X: Insulation resistance value after humidification of 10 ⁸ Ω or less, copper migration.

(11) Flexibility A polyester film is used in place of the patterned copper through-hole printed wiring board, and the curable resin composition is applied and cured by the above method, and then the cured coating film is formed from the polyester film. And an evaluation film having a length of 5 cm and a width of 2 cm was obtained. The obtained film was bent and evaluated according to the following criteria.
○: The film was bent by 170 ° and not cracked.
(Triangle | delta): When a film is bend | folded 170 degree | times, it cracks, but it is a 160 degree bend | fold and was not cracked.
X: The film was bent by 160 ° and cracked.

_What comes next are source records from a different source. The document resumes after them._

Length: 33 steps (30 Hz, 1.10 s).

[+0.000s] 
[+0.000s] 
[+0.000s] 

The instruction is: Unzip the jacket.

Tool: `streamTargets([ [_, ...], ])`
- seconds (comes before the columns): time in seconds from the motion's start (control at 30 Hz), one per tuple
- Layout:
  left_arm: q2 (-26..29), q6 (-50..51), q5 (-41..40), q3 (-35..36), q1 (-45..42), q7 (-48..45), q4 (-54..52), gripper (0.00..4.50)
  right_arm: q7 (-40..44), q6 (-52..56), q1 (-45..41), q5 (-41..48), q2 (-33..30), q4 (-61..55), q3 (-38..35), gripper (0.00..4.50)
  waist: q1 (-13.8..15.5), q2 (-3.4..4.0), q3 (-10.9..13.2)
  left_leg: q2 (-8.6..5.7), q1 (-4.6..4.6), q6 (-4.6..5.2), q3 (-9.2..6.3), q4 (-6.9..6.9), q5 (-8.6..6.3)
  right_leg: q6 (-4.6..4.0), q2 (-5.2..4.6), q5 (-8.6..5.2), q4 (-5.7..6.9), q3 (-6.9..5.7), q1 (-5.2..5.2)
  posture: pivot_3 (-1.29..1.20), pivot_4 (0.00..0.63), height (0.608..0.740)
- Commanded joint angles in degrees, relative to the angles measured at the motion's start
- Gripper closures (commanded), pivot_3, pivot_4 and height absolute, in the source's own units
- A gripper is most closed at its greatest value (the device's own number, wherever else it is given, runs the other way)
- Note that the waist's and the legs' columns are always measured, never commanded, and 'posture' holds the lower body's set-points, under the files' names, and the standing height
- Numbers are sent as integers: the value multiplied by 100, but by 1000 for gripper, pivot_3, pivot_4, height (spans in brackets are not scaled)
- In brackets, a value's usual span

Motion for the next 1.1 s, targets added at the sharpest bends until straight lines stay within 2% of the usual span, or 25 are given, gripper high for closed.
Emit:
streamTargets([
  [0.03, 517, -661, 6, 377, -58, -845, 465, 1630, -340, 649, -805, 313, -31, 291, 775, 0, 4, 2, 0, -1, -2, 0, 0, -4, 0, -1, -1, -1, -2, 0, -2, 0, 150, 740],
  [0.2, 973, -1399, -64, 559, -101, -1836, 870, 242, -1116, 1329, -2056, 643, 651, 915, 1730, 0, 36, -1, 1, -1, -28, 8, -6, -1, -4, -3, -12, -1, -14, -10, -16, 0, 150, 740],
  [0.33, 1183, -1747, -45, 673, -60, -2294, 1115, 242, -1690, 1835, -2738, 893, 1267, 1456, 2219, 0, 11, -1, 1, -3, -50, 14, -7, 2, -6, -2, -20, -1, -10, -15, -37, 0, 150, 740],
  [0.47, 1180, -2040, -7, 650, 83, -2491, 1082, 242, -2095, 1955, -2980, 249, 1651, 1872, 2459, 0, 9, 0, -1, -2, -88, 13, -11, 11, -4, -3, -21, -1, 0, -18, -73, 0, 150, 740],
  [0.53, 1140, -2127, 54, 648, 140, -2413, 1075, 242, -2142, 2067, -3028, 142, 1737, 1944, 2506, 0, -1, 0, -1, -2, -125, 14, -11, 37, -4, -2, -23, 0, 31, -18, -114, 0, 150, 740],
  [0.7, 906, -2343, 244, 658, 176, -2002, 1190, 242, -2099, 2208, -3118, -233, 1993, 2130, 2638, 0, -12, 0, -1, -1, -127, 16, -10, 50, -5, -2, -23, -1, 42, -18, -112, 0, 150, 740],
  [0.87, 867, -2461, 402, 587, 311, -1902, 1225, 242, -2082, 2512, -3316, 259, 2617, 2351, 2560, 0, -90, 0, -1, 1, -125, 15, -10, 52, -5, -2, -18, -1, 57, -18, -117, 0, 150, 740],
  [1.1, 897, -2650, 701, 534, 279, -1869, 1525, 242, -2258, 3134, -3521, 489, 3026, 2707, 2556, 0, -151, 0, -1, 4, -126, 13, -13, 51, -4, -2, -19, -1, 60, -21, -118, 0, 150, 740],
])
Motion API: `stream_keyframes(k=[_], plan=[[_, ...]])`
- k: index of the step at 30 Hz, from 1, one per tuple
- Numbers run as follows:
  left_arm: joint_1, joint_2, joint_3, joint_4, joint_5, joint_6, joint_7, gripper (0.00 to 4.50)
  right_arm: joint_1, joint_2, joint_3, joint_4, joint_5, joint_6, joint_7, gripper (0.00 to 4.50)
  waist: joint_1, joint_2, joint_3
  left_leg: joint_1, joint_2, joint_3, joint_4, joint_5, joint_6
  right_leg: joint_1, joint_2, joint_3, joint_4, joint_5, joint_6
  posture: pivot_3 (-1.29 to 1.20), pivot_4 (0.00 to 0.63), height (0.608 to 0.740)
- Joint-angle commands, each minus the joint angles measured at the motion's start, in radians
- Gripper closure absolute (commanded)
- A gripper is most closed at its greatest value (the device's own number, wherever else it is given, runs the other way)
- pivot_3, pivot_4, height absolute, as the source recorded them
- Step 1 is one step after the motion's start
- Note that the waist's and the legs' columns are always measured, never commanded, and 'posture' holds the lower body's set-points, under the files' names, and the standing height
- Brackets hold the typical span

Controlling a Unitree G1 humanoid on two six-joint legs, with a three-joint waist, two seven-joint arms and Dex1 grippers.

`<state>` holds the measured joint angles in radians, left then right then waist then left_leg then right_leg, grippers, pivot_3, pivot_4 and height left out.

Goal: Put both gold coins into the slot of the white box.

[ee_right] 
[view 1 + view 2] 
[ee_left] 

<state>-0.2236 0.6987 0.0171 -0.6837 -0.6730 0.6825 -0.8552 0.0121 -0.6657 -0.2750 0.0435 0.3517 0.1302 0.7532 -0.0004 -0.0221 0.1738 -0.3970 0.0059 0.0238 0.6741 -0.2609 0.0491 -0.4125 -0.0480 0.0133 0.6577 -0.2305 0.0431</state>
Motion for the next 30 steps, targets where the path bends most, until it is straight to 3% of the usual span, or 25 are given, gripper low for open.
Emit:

  Since the curable composition of the present invention as described above is excellent in developability and obtains a cured product excellent in various properties as described above, a solder resist, a dry film, an etching resist, a plating resist, a multilayer wiring It is useful for applications such as an interlayer insulating layer of a board, a permanent mask used for manufacturing a tape carrier package, a resist for a flexible wiring board, a resist for a color filter, a resist for ink jet, a resist for fiber processing.

Claims (8)

(A) One type or two or more types of monocarboxylic acids (b) are added to the epoxy group of the resin (a) having two or more epoxy groups in one molecule with respect to 1 equivalent of the epoxy group in total. The reaction is performed at a rate of 3 to 0.9 mol, and the epoxy group of the obtained reaction product (c) is reacted with the dicarboxylic acid (d) at a rate of 1 to 5 mol with respect to 1 equivalent of the epoxy group. A carboxyl group-containing resin obtained by being obtained and having an acid value of 20 to 200 mgKOH / g and soluble in an organic solvent;
A curable composition capable of alkali development, comprising (B) a photosensitive (meth) acrylate compound, and (C) a photopolymerization initiator.   The curable composition according to claim 1, wherein the monocarboxylic acid (b) is an unsaturated group-containing monocarboxylic acid.   2. The curable composition according to claim 1, wherein a part of the monocarboxylic acid (b) is an unsaturated group-containing monocarboxylic acid and the rest is a monocarboxylic acid not containing an unsaturated group.   The curable composition according to claim 1, wherein the monocarboxylic acid (b) is a monocarboxylic acid containing no unsaturated group.   The curable composition according to claim 2 or 3, wherein the unsaturated group-containing monocarboxylic acid is acrylic acid or methacrylic acid.   The curable composition according to any one of claims 1 to 5, wherein the resin (a) having two or more epoxy groups in one molecule is a novolac type epoxy resin. The curable composition according to claim 1 wherein the dicarboxylic acid (d) is a dicarboxylic acid melts in a solvent soluble and / or the reaction temperature in the reaction solvent.   Hardened | cured material of the curable composition in any one of Claims 1-7.